10.4.08

Um ano a blogar

Há um ano atrás comecei este espaço com dois versos do poema a Partida, do livro No Lado Esquerdo da Alma, de Mário de Sá-Carneiro. Um ano passado (e a que velocidade!) posto o poema na totalidade.

Partida

Ao ver escoar-se a vida humanamente
Em suas águas certas, eu hesito,
E detenho-me às vezes na torrente
Das coisas geniais em que medito.

Afronta-me um desejo de fugir
Ao mistério que é meu e me seduz.
Mas logo me triunfo. A sua luz
Não há muitos que a saibam reflectir.

A minh'alma nostálgica de além,
Cheia de orgulho, ensombra-se entretanto,
Aos meus olhos ungidos sobe um pranto
Que tenho a força de sumir também.

Porque eu reajo. A vida, a natureza,
Que são para o artista? Coisa alguma.
O que devemos é saltar na bruma,
Correr no azul à busca da beleza.

É subir, é subir além dos céus
Que as nossas almas só acumularam,
E prostrados rezar, em sonho, ao Deus
Que as nossas mãos de auréola lá douraram.

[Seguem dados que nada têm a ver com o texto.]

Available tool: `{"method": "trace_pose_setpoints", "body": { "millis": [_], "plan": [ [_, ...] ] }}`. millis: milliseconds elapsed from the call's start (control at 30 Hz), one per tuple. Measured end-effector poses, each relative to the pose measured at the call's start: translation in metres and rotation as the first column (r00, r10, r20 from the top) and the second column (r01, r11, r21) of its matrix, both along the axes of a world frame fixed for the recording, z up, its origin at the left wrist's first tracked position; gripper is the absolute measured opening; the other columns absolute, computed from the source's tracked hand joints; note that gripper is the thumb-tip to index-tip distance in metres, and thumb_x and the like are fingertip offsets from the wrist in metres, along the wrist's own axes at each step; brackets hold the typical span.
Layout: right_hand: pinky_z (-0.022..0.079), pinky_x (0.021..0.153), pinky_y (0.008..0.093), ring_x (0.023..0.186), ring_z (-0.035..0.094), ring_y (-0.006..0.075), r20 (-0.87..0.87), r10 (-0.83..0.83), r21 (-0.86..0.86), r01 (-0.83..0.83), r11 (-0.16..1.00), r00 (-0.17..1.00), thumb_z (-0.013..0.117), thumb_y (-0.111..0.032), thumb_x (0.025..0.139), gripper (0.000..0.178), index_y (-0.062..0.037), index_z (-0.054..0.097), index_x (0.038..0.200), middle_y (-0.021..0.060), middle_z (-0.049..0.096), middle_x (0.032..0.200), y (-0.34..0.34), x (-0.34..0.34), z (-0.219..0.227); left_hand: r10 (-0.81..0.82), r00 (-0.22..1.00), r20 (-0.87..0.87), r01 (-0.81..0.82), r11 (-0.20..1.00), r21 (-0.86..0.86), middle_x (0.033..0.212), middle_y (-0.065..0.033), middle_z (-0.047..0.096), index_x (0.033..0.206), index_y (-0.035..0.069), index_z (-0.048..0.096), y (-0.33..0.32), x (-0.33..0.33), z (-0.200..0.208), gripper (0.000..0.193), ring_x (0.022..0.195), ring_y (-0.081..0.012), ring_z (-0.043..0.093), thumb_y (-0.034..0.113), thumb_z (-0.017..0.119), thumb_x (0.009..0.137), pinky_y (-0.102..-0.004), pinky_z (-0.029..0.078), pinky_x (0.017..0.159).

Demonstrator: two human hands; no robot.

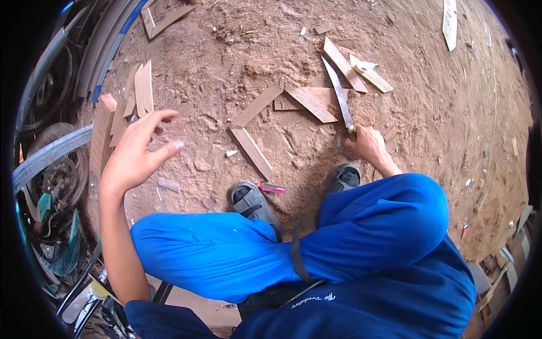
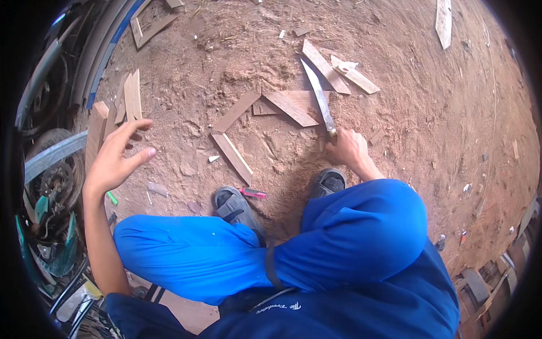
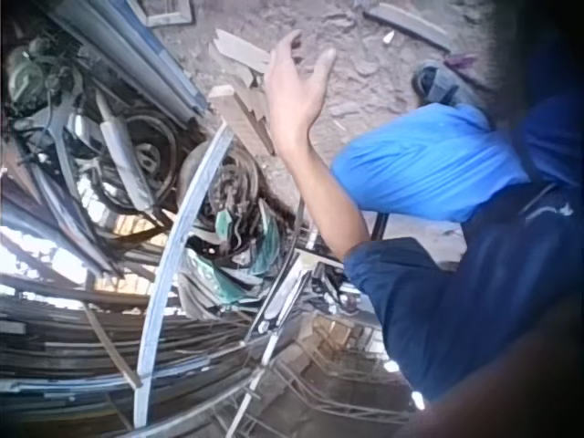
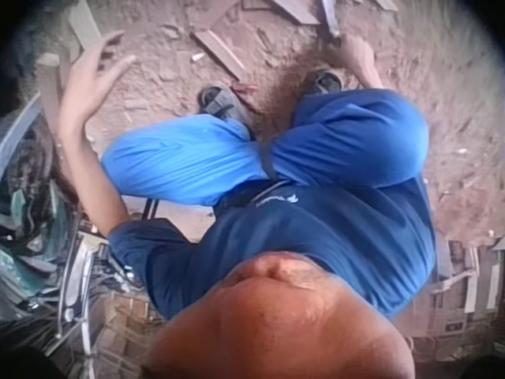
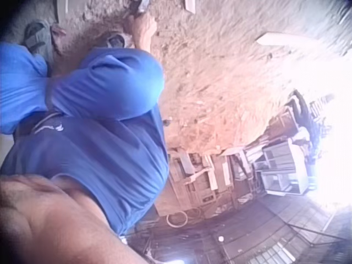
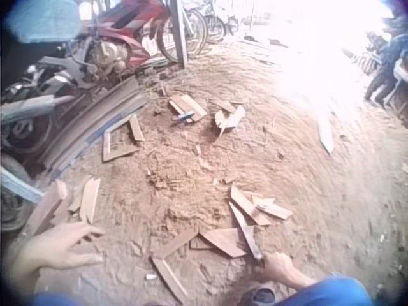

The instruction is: The person assembles a pentagonal frame from wood pieces on the ground, applying adhesive to the joints and marking them with a pen.

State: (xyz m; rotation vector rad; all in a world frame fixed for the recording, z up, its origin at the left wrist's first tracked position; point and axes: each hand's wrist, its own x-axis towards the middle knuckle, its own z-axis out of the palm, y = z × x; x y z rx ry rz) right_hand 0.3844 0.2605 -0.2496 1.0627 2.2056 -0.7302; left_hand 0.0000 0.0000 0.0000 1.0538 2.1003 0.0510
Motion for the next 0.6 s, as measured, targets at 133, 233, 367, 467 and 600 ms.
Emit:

É partir sem temor contra a montanha
Cingidos de quimera e de irreal;
Brandir a espada fulva e medieval,
A cada hora acastelando em Espanha.

É suscitar cores endoidecidas,
Ser garra imperial enclavinhada,
E numa extrema-unção de alma ampliada,
Viajar outros sentidos, outras vidas.

Ser coluna de ferro, astro perdido,
Forçar os turbilhões aladamente,
Ser ramo de palmeira, água nascente
E arco de oiro e chama distendido.

Asa longínqua a sacudir loucura,
Nuvem precoce de subtil vapor,
Ânsia revolta de mistério e olor,
Sombra, vertigem, ascensão - Altura!

E eu dou-me todo neste fim de tarde
À espira aérea que me eleva aos cumes.
Doido de esfinges o horizonte arde,
Mas fico ileso entre clarões e gumes!

Miragem roxa de nimbado encanto
Sinto os meus olhos a volver-se em espaço!
Alastro, venço, chego e ultrapasso;
Sou labirinto, sou licorne e acanto.

Sei a distância, compreendo o Ar;
Sou chuva de oiro e sou espasmo de luz;
Sou taça de cristal lançada ao mar,
Diadema e timbre, elmo real e cruz.

O bando das quimeras longe assoma.
Que apoteose imensa pelos céus!
A cor já não é cor - é som e aroma!
Vêm-me saudades de ter sido Deus...

Ao triunfo maior, avante pois!
O meu destino é outro - é alto e é raro.
Unicamente custa muito caro:
A tristeza de nunca sermos dois...

4 comentários:

Tempus_Fugit disse...

Os meus parabéns pela efeméride de há um ano atrás teres tido a feliz ideia de partilhar tudo isto com os ilustres conhecidos e desconhecidos :-D

Beijo!

Ana disse...

E como é q estás a lidar com o facto de só teres aparecido aqui há uns meses? Deve ser caso para terapia :-P

Obrigada ;-)

Tempus_Fugit disse...

Estou a lidar bem, por enquanto. Até porque em certa altura dei uma olhadela aos posts por tema :-P Ainda bem! Não ganho o suficiente para terapia...

Ana disse...

Cuidado, n vás ficar a precisar precisamente por isso. Eu n me responsabilizo!